- **What you need to do**: The answer is all of the data repeated exactly, with each picture omitted.
※ ※ ※
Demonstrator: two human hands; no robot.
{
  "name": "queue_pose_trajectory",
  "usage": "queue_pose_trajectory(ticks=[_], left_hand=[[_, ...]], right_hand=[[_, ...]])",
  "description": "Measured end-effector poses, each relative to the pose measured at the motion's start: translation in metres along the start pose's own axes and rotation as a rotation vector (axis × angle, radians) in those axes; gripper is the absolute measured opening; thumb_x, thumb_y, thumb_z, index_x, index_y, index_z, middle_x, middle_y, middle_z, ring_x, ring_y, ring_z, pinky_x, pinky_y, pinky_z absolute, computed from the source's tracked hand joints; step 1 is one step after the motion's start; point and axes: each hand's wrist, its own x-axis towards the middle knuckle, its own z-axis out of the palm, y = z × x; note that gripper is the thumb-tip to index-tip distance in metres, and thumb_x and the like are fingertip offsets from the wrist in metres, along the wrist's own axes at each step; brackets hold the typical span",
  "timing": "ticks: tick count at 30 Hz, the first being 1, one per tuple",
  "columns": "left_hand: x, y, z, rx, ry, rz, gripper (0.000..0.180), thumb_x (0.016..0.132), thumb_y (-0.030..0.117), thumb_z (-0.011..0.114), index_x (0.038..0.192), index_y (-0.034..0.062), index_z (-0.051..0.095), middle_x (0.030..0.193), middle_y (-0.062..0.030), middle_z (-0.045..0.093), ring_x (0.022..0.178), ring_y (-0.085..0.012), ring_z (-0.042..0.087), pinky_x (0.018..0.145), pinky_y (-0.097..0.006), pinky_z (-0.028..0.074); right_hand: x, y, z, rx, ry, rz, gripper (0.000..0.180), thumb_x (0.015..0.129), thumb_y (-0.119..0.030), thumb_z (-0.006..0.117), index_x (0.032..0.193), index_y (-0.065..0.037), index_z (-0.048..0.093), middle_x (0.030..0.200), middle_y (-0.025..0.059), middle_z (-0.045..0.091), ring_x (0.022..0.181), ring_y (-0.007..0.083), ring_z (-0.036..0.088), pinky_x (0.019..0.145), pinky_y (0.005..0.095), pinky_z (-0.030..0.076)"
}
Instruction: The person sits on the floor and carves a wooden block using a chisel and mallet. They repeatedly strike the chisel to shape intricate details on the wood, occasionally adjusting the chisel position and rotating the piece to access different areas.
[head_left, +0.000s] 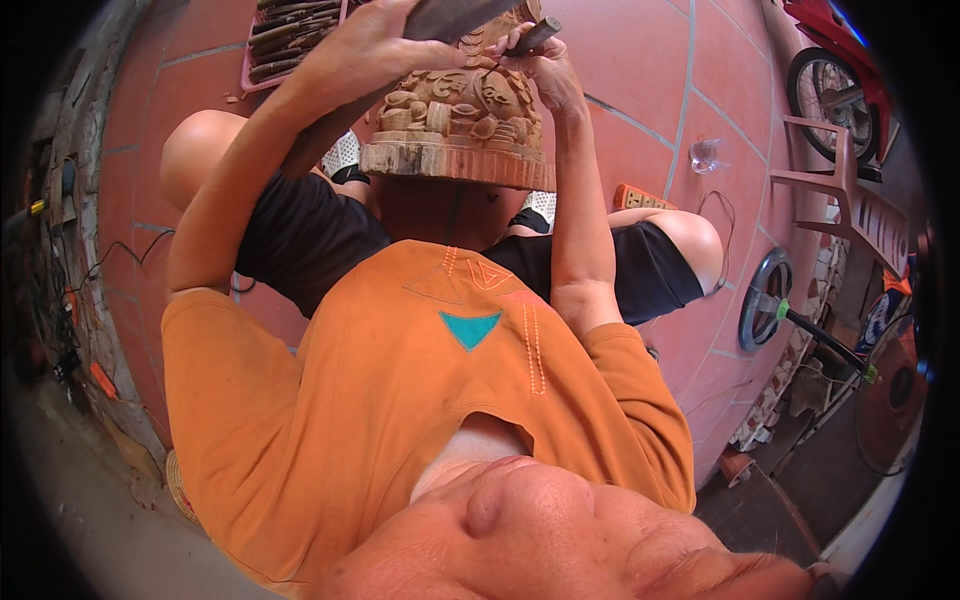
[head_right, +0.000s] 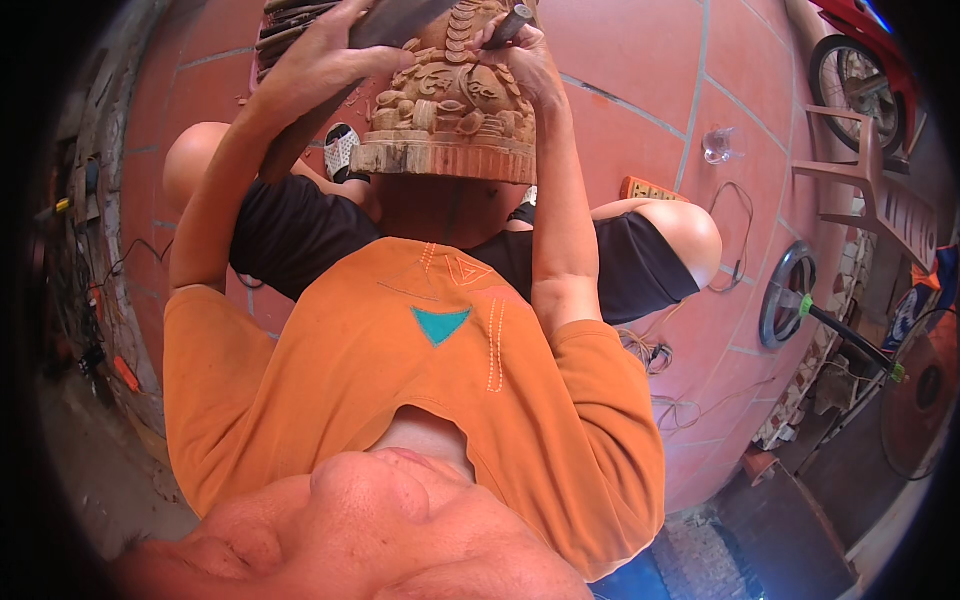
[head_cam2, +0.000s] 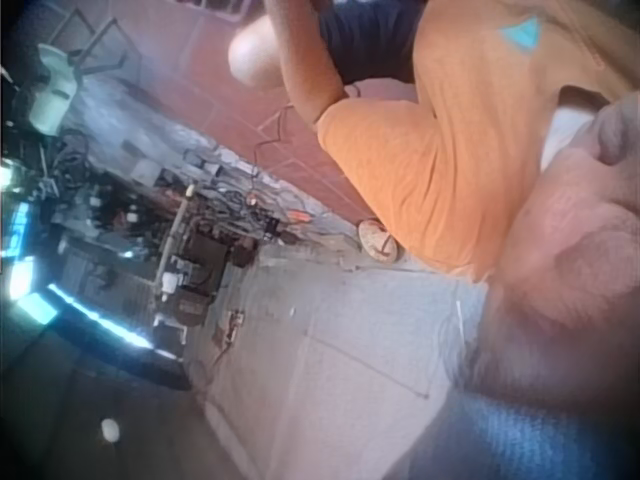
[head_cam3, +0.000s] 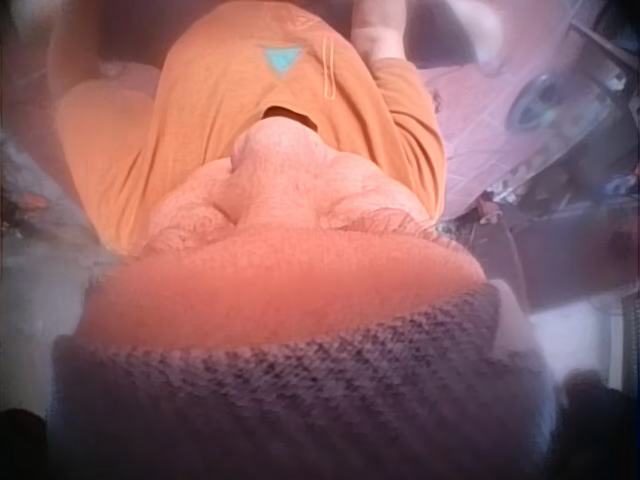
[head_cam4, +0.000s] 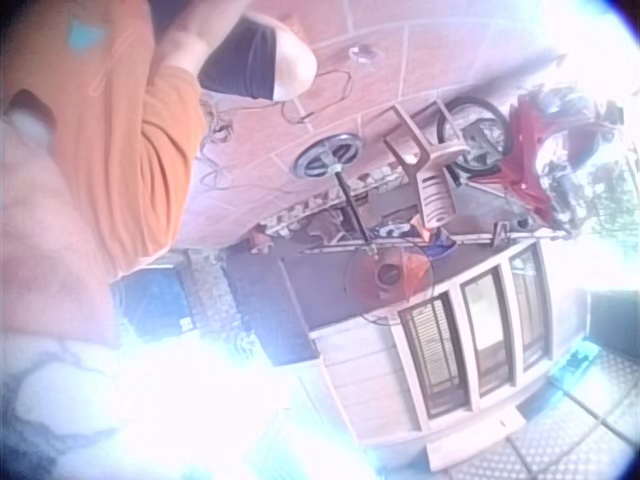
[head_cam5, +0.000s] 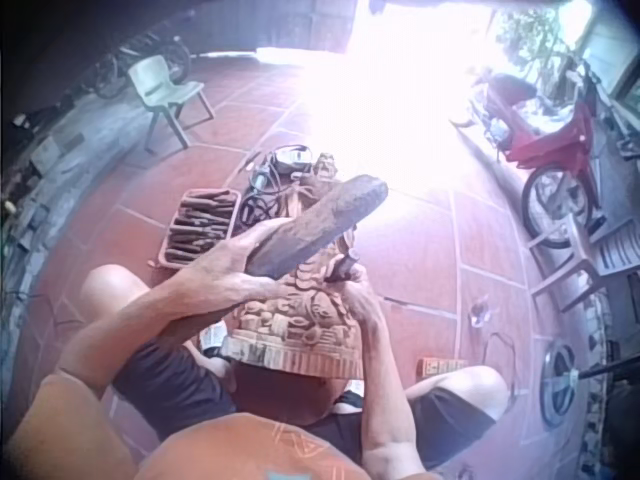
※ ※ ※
- **Output of the exercise**:
Demonstrator: two human hands; no robot.
{
  "name": "queue_pose_trajectory",
  "usage": "queue_pose_trajectory(ticks=[_], left_hand=[[_, ...]], right_hand=[[_, ...]])",
  "description": "Measured end-effector poses, each relative to the pose measured at the motion's start: translation in metres along the start pose's own axes and rotation as a rotation vector (axis × angle, radians) in those axes; gripper is the absolute measured opening; thumb_x, thumb_y, thumb_z, index_x, index_y, index_z, middle_x, middle_y, middle_z, ring_x, ring_y, ring_z, pinky_x, pinky_y, pinky_z absolute, computed from the source's tracked hand joints; step 1 is one step after the motion's start; point and axes: each hand's wrist, its own x-axis towards the middle knuckle, its own z-axis out of the palm, y = z × x; note that gripper is the thumb-tip to index-tip distance in metres, and thumb_x and the like are fingertip offsets from the wrist in metres, along the wrist's own axes at each step; brackets hold the typical span",
  "timing": "ticks: tick count at 30 Hz, the first being 1, one per tuple",
  "columns": "left_hand: x, y, z, rx, ry, rz, gripper (0.000..0.180), thumb_x (0.016..0.132), thumb_y (-0.030..0.117), thumb_z (-0.011..0.114), index_x (0.038..0.192), index_y (-0.034..0.062), index_z (-0.051..0.095), middle_x (0.030..0.193), middle_y (-0.062..0.030), middle_z (-0.045..0.093), ring_x (0.022..0.178), ring_y (-0.085..0.012), ring_z (-0.042..0.087), pinky_x (0.018..0.145), pinky_y (-0.097..0.006), pinky_z (-0.028..0.074); right_hand: x, y, z, rx, ry, rz, gripper (0.000..0.180), thumb_x (0.015..0.129), thumb_y (-0.119..0.030), thumb_z (-0.006..0.117), index_x (0.032..0.193), index_y (-0.065..0.037), index_z (-0.048..0.093), middle_x (0.030..0.200), middle_y (-0.025..0.059), middle_z (-0.045..0.091), ring_x (0.022..0.181), ring_y (-0.007..0.083), ring_z (-0.036..0.088), pinky_x (0.019..0.145), pinky_y (0.005..0.095), pinky_z (-0.030..0.076)"
}
Instruction: The person sits on the floor and carves a wooden block using a chisel and mallet. They repeatedly strike the chisel to shape intricate details on the wood, occasionally adjusting the chisel position and rotating the piece to access different areas.
[head_left, +0.000s] 
[head_right, +0.000s] 
[head_cam2, +0.000s] 
[head_cam3, +0.000s] 
[head_cam4, +0.000s] 
[head_cam5, +0.000s] 

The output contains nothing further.